Vladimir was white, clammy, bleached out as if under the curse of a fever. Putin’s eye movements did not match the objects of his words, and his tenor was comically and paternally strict and unhinged. His agitated body language spoke volumes, especially considering he was speaking to his own ministers and secretaries, at a bizarre distance of some 30 feet, in Moscow, on Feb. 21. Whatever caused that performance should alarm us all.
If that did not initiate the red lights on diplomatic registers, I guess the recognition of Donetsk and Luhansk did, or maybe it took the actual invasion of Ukraine, and if not that, then proceeding to high nuclear alert most certainly engaged not only diplomatic concern, but a unified global spirit aligned against the violence in Ukraine and its broader ramifications. We now face the specter of nuclear winter for all humanity.

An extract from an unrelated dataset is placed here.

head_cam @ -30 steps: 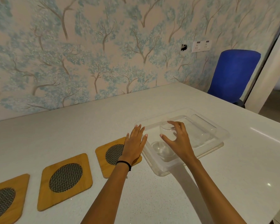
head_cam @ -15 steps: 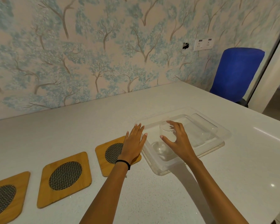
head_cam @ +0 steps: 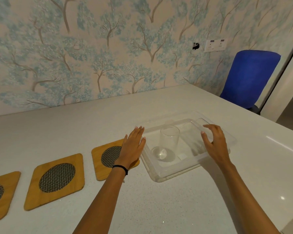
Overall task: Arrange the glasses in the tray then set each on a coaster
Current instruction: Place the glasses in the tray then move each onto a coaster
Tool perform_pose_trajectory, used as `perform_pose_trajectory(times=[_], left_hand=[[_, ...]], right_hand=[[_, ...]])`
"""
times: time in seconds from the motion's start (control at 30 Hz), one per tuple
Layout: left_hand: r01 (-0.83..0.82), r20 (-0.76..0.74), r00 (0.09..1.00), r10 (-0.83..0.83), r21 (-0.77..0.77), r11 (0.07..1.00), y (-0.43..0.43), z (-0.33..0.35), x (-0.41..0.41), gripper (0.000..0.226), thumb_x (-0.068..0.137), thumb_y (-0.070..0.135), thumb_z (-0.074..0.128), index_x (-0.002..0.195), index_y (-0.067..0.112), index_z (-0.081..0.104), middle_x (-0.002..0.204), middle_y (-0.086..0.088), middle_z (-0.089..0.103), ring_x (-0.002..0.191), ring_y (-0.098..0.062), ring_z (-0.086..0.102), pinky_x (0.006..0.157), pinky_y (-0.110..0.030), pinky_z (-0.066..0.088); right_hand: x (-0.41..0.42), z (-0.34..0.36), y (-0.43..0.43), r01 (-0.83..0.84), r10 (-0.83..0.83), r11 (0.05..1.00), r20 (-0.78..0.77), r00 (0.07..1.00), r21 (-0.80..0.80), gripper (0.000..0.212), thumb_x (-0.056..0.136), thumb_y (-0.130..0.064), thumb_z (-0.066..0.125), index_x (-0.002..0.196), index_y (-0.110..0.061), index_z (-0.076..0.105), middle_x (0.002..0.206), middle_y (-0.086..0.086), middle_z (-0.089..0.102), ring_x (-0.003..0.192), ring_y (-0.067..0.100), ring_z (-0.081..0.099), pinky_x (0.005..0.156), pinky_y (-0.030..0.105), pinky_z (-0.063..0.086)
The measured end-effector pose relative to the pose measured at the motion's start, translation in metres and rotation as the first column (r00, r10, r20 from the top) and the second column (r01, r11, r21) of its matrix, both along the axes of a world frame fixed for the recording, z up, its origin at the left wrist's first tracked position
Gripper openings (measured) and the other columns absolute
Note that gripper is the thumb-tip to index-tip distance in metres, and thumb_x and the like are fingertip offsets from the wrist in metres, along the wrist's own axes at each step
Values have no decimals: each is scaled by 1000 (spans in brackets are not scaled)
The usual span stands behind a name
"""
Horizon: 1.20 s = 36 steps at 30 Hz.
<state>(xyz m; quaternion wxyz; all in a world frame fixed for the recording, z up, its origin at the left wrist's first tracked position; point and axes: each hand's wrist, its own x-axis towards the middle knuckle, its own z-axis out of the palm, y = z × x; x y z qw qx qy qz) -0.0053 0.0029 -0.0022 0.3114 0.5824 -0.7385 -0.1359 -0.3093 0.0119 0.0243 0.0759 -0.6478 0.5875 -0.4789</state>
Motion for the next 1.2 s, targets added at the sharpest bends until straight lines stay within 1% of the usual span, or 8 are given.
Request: perform_pose_trajectory(times=[0.07, 0.23, 0.47, 0.67, 0.8, 0.9, 1.07, 1.2], left_hand=[[-10, -18, 1000, 10, 3, 1000, 1, 0, -1, 47, 99, 29, 31, 145, 23, 20, 156, 4, 20, 144, -9, 9, 118, -44, 5], [-31, -82, 996, 31, 2, 1000, 3, 4, -6, 44, 99, 25, 33, 143, 22, 27, 155, 2, 24, 144, -11, 13, 120, -42, 7], [-43, -67, 997, 42, -13, 999, 2, 9, -7, 42, 99, 22, 36, 140, 19, 35, 152, -1, 30, 143, -15, 19, 118, -46, 15], [-45, -55, 997, 45, 5, 999, 2, 8, -7, 43, 99, 24, 34, 142, 21, 31, 154, 1, 26, 144, -14, 15, 119, -46, 14], [-39, -89, 995, 40, 17, 999, 4, 7, -8, 43, 100, 24, 32, 143, 22, 28, 155, 2, 22, 144, -12, 12, 120, -44, 12], [-39, -107, 993, 40, 8, 999, 3, 7, -8, 43, 100, 24, 34, 143, 20, 30, 155, 1, 24, 144, -12, 14, 119, -35, 12], [-41, -94, 995, 41, 0, 999, 2, 8, -8, 43, 99, 23, 34, 142, 19, 31, 154, 0, 26, 143, -13, 15, 115, -28, 10], [-39, -91, 995, 39, -5, 999, 1, 7, -7, 43, 99, 24, 34, 142, 20, 31, 154, 0, 25, 143, -13, 15, 115, -29, 10]], right_hand=[[-9, -2, -1, -12, 13, 999, -36, 999, 44, 31, 92, -25, 53, 120, -13, 53, 122, 12, 54, 114, 29, 51, 93, 45, 47], [-10, -5, -8, 37, -23, 990, -106, 994, 134, 39, 89, -32, 57, 123, -13, 52, 124, 10, 56, 109, 25, 54, 83, 33, 43], [-7, -3, -9, 81, -49, 969, -142, 989, 233, 51, 85, -40, 60, 126, -13, 49, 120, 14, 58, 112, 28, 53, 83, 41, 47], [5, 4, -21, 102, 36, 927, -356, 934, 361, 69, 83, -51, 58, 136, -11, 39, 129, 16, 54, 117, 33, 51, 88, 44, 46], [4, 2, -23, 68, 108, 874, -330, 938, 480, 78, 81, -58, 55, 142, -19, 27, 134, 13, 52, 118, 32, 53, 91, 43, 43], [1, 1, -23, 49, 127, 862, -309, 943, 504, 78, 78, -58, 58, 140, -23, 27, 132, 12, 53, 115, 32, 54, 92, 44, 43], [2, 0, -20, -11, 83, 917, -163, 983, 398, 66, 74, -52, 67, 126, -24, 37, 120, 11, 57, 96, 26, 57, 78, 35, 43], [2, 0, -19, -22, 41, 960, -63, 997, 280, 64, 71, -48, 71, 122, -23, 40, 117, 7, 57, 101, 26, 56, 82, 37, 48]])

We cry and unify in support of Ukraine, as we should, but a corrupt Putin, armed with at least half of all of the thousands of nuclear missiles in the world, has raised the stakes, increasing the likelihood of an Extinction Level Event. Even if the worst predictions of even a limited nuclear attack, which foretell the extinction of mankind, are not true, the least of any predictions involve a level of pain and privation that will change culture, maps, and societal norms.

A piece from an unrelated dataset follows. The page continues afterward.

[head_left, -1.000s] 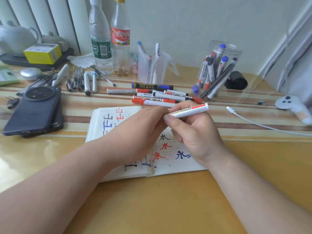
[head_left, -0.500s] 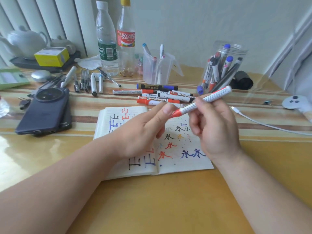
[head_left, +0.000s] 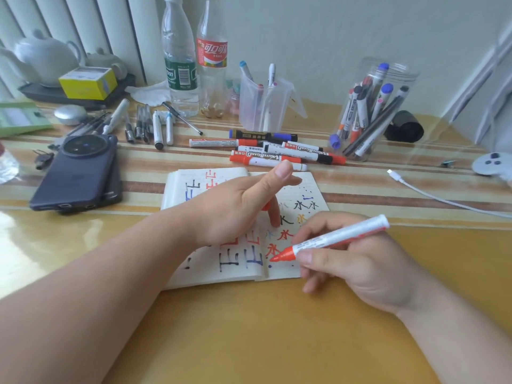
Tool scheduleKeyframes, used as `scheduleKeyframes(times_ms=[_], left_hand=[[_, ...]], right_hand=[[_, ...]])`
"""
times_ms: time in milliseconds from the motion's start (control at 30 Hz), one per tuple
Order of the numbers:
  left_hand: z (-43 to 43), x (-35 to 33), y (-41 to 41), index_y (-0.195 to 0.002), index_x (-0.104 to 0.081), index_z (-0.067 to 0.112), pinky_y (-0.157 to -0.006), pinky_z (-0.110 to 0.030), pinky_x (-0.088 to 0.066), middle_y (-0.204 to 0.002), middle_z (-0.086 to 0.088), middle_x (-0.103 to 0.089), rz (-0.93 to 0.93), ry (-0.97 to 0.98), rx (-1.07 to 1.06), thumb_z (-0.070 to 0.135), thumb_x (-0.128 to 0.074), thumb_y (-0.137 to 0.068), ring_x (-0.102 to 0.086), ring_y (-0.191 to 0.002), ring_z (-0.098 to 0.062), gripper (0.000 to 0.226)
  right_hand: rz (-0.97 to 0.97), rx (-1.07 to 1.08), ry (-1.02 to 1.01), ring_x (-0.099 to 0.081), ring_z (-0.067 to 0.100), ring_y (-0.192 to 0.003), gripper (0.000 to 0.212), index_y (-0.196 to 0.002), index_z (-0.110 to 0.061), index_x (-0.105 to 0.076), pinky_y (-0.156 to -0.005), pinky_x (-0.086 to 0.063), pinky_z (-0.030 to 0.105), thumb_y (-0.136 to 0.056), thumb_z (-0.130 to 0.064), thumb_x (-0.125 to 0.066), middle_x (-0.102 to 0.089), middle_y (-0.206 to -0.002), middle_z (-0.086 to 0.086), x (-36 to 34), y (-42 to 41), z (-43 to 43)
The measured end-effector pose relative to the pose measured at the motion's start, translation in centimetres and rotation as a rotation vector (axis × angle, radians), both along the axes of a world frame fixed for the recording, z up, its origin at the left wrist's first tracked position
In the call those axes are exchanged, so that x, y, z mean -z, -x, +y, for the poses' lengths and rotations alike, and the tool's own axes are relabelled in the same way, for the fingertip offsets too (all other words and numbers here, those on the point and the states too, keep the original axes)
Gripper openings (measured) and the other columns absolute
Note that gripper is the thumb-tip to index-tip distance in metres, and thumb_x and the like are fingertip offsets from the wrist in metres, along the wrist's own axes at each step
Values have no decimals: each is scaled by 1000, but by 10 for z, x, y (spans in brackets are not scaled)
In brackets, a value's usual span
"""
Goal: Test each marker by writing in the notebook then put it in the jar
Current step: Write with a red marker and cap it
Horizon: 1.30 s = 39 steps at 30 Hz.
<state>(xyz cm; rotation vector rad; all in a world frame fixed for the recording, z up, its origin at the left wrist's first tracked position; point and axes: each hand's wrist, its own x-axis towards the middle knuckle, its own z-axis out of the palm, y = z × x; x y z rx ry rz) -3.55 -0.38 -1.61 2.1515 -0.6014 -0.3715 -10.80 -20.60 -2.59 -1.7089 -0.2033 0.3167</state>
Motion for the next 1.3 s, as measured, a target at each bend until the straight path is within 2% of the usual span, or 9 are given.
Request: scheduleKeyframes(times_ms=[133,300,367,467,633,833,1000,1100,1300], left_hand=[[-2,3,-1,-134,-54,47,-82,-27,-38,-94,24,-70,2,10,2,85,-5,-81,-54,-80,14,82],[-4,4,0,-134,-55,46,-80,-25,-38,-94,24,-70,-2,5,17,85,-6,-80,-55,-80,12,83],[-4,4,0,-135,-55,46,-82,-26,-38,-95,24,-70,2,8,26,86,-6,-79,-55,-82,13,85],[-3,3,0,-125,-66,33,-89,-27,-36,-92,41,-62,-4,9,33,88,-5,-75,-52,-89,18,96],[-3,4,-1,-137,-53,45,-91,-27,-38,-96,25,-71,12,14,40,86,-4,-78,-55,-92,13,87],[-3,2,1,-128,-63,38,-91,-28,-38,-93,38,-65,5,12,29,88,-5,-75,-55,-93,13,94],[-3,0,2,-124,-66,34,-93,-29,-41,-92,41,-62,-10,-17,21,87,-4,-78,-52,-88,17,94],[-3,-1,2,-123,-67,34,-87,-27,-37,-90,43,-60,-10,-26,17,83,-4,-83,-51,-85,19,89],[-4,-1,2,-132,-60,39,-90,-26,-39,-93,34,-67,6,-7,27,84,-6,-81,-53,-88,17,87]], right_hand=[[-169,114,139,-56,29,-44,4,-75,-14,-63,-49,-45,34,-74,-15,-66,-55,-53,21,6,-5,4],[-192,106,195,-56,26,-41,5,-75,-17,-66,-45,-44,32,-77,-22,-67,-60,-54,13,8,-4,4],[-234,105,228,-56,25,-40,6,-75,-18,-67,-44,-44,30,-78,-23,-68,-60,-55,16,8,-2,5],[-251,116,256,-56,25,-39,7,-74,-19,-67,-43,-44,28,-78,-24,-69,-59,-54,17,8,0,6],[-224,115,284,-55,23,-38,8,-74,-19,-66,-43,-43,26,-78,-26,-69,-59,-53,15,9,0,7],[-213,118,314,-52,20,-38,15,-74,-12,-65,-42,-41,25,-87,-12,-74,-57,-53,15,8,-2,9],[-188,84,330,-49,6,-47,10,-69,-13,-66,-46,-37,19,-70,-22,-67,-54,-48,-7,6,-1,8],[-183,68,319,-48,8,-48,9,-68,-13,-65,-47,-38,21,-70,-22,-67,-54,-47,-6,5,-2,8],[-211,53,249,-55,11,-51,15,-76,-10,-68,-51,-42,22,-77,-24,-71,-60,-54,-2,8,-3,8]])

I hope that all negotiations are successful in placating Russia and saving an independent Ukraine, but the given reasons for the war are so bizarre and so crudely fabricated that the real goal of Russia’s naked and expensive aggression may be sub rosa, possibly something they cannot declare. That could include a naked desire to plunder Ukraine for treasure and resources, or possibly a geopolitical reason related to potential NATO membership for Ukraine, and as a puppet state buffer zone against NATO forces, something that we haven’t thought about, but that is unlikely because we have analysts, operatives, contacts, and military experts thinking about this kind of stuff all the time, right?
Like Jack Nicholson as Jake Gittes said in The Two Jakes (1990) “You can follow the action, which gets you good pictures. You can follow your instincts, which’ll probably get you in trouble. Or, you can follow the money, which nine times out of ten will get you closer to the truth.”

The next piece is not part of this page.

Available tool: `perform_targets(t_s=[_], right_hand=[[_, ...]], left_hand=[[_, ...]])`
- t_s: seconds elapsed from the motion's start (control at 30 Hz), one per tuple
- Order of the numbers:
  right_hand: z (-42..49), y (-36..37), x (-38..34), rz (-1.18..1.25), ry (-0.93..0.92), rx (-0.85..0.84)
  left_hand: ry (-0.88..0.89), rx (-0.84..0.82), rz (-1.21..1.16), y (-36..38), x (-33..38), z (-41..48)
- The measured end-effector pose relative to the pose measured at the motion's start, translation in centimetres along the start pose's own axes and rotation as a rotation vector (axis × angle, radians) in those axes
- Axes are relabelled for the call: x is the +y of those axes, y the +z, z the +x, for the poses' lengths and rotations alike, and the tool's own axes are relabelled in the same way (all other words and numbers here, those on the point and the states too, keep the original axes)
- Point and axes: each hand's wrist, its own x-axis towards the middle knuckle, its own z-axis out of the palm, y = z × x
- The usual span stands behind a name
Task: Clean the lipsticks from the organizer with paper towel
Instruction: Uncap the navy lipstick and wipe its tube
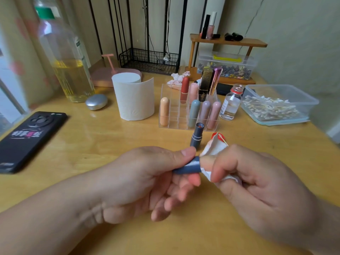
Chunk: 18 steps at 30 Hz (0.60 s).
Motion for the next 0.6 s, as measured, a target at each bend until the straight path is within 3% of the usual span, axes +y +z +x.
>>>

In this case following the money might entail following the food, which money can stand for, unless you are under sanctions preventing food from being imported. Ukraine’s nickname is the “bread basket of Europe” for a reason — It grows lots of grains, accounting for 12% of global wheat exports, 16% of corn and 18% of barley. According to the CIA World Factbook, Ukraine produced 25% of all agricultural output in the former Soviet Union.
Nobody wants to go hungry, and autocratic leaders fear a hungry populace more than almost anything. (I say “almost” because more frightening may be a little friendly fire, a la Claus von Stauffenberg of the 20 July Plot to assassinate Hitler. That might be helpful here.)
How does suspecting, or even knowing, that food might be a key factor help? Well maybe we could take food out of the equation by guaranteeing an exclusion from sanctions for food. After all, we really do not want to see starving Russians any more than we do starving Ukrainians. The people who suffer food insecurity as a result of violence or wrong-headed policies driven by madmen leaders should not so suffer. But in the case of a madman the suffering sometimes precipitates the downfall of the madman. So what do you do?
If it comes down to it, err on the side of making sure everyone has food. That is the decent course of action because it alleviates suffering and death. Putin will get his comeuppance when the time is right. They always do.
Putin will kill Ukraine this year, though, and we can do no more than the bystanders of George Floyd’s murder; watch in horror as a fellow human being, or an honorable independent nation, is murdered; hopefully the real Ukraine, with the courageous Volodymyr Zelensky at the helm, can come back, with a unified world’s help. Godspeed, people of Ukraine.
Warren D. Tochterman, Esq. is a resident of Bensalem.